メゾン マルジェラ(Maison Margiela)のコレクションを特集。
メゾン マルジェラは、レディ・トゥ・ウェアのコレクションとオートクチュールコレクションを連動させクリエーションを行っている。先に発表されるのが、「アーティザナル」と呼ばれるオートクチュールコレクション、続くのが「デフィレ」と呼ばれるレディ・トゥ・ウェアのコレクションである。
クリエイティブ・ディレクターのジョン・ガリアーノは、オートクチュールコレクションで物語を決め、そのエッセンスを落とし込みレディ・トゥ・ウェアを制作している。
今回は、2017年春夏のオートクチュールコレクションと、2017年秋冬のレディ・トゥ・ウェアコレクションを比較し、その関係性を探る。
※比較写真は、すべて左が「アーティザナル」=オートクチュールコレクション、右が「デフィレ」=レディ・トゥ・ウェアコレクション
ジョン・ガリアーノが、今シーズン重きを置いたのは「洋服の本質を探ること」。色やシルエット、装飾などに、各シーズンごとのフレーバーを加えることがコレクション制作の一つの手法であると思うが、彼の考え方はここから離れたところにあった。本来見えないものを露わにし、余計なものを排除する。このアプローチを繰りかえすことで、洋服の軸となるものを浮かび上がらせる。

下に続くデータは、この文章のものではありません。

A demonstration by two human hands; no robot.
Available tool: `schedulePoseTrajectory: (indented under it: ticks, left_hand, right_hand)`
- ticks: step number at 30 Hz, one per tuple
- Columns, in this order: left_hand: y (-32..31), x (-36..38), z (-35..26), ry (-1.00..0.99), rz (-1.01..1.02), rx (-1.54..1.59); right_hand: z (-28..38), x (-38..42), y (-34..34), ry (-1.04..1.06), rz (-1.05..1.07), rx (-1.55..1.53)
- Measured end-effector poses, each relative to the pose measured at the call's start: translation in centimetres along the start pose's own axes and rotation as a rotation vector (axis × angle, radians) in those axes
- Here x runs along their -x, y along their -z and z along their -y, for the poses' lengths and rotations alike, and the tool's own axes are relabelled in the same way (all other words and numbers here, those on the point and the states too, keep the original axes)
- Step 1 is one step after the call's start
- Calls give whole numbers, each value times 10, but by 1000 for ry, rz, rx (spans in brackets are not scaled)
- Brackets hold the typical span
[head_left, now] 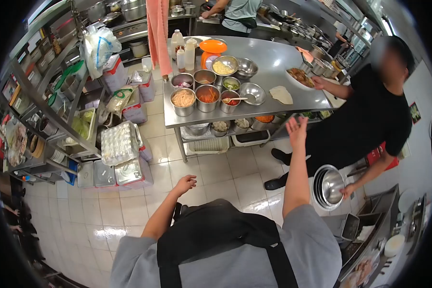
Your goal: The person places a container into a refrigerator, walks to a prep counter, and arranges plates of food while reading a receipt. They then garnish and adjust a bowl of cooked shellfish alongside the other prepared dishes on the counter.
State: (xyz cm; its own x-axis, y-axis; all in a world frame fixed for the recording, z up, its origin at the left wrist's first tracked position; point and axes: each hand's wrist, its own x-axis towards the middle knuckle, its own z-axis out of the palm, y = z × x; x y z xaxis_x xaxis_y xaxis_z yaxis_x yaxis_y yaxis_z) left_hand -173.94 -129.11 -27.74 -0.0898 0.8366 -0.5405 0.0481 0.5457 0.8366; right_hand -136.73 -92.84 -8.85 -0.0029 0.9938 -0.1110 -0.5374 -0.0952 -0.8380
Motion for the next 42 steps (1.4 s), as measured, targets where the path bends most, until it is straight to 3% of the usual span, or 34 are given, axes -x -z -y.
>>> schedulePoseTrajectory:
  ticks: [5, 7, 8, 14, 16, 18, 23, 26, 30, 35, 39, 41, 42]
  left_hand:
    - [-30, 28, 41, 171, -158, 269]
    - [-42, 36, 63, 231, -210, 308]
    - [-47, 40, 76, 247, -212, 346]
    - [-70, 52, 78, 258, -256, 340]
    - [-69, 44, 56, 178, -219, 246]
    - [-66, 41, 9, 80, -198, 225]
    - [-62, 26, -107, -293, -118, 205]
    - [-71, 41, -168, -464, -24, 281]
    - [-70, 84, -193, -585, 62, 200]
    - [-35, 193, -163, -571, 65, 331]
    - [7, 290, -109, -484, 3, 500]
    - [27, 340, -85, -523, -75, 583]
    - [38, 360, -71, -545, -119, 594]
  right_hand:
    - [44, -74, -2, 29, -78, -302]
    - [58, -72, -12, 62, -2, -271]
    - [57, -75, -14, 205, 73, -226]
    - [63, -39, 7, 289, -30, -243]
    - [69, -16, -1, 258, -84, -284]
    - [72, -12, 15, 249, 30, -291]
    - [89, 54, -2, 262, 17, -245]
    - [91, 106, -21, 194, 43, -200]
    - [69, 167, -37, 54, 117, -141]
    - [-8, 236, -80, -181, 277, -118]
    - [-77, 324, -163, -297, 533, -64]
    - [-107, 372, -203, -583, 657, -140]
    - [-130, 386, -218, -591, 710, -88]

これが、今季の原点だ。
最も多く用いられた手法が、フランス語で‟皮をむく”という意味を持つ「デコルティケ」と呼ばれるものだ。洋服の大部分を占める前身頃、後ろ身頃の部分がそぎ落とされ、繋ぎ目であるシームの部分が表に。まるでレントゲン写真かのように、洋服の骨格部分を写し出される。
どちらにも登場したブラックドレスは、比較しやすい。ドレスの要ともいえるスカート部分は削除。代わりにリボン状の布が垂れ下がるようにのびている。唯一テキスタイルを贅沢に使っているのがウエスト周り。上半身と下半身の各パーツを繋ぎとめるため、存在感を発揮している。
また、同じ「デコルティケ」の手法でも、チュールやオーガンザなど透明感のある素材を融合させ内側をのぞかせたアプローチもある。同様にブラックのコートで比較。アーム部分やラペル、ボタン周りなどはしっかりとした原型を保っているが、ボディのほとんどは透けている。厚地のテキスタイルとの対峙により、透け感がより一層際立ち、洋服の内面を覗きみたような感覚になる。
「デコルティケ」に続き、重要視されたのは異なる2つの要素を1つにまとめる「スプライシング」法。レディ・トゥ・ウェアでは、40年代のデイドレスと肌着であるランジェリードレスのミックスや、バイアスカットとストレートカットと異なるカッティングを一着に取り入れたドレスなど、時代背景や用途の異なるもののミックスが目立っていた。メンズライクなアウターとチェック柄のマフラーを溶け合わせたコートも、「スプライシング」法の象徴と言える。
オートクチュールコレクションでは、コートとドレスがコンバインされたピースが展開。レイヤードしているかのように、ラペルの内側やウエスト下からドレスの一部分が見えている。しかし、アームの辺りまで到達すると、コート、ドレスどちらの面影のない総柄模様が姿を現し、レディ・トゥ・ウェアよりさらに複雑な「スプライシング」が行われているのが見て取れる。
メゾン マルジェラのスタイルを確立するものの一つに「脱構築(デコンストラクション)」の考えがある。ジョン・ガリアーノは、あえて始末しない刺繍糸を残すことで、このスピリットを表現した。
ショート丈のアウター。形や色、装飾などに共通点は少ないもの、どちらも長く伸びた赤い糸がポイントとなっている。登場位置はどちらもボタン周りや下襟のフラワーホール辺りが中心となり、髪の毛からヘアアクセサリーのように長い糸が伸びているのも一致している。
どちらのコレクションも「フェイスモチーフ」がアイコンだ。オートクチュールコレクションでは、シースル素材に刺繍で顔を描いたアウターが登場。大きく目を見開き、開いた口からは虹のようなリボンが流れている。
一方、レディ・トゥ・ウェアはマリリン・モンローをヒロインとした。彼女の姿は、拡大プリントして引き延ばされ、色っぽい唇や妖艶な眼差しも小さなドット柄に変化している。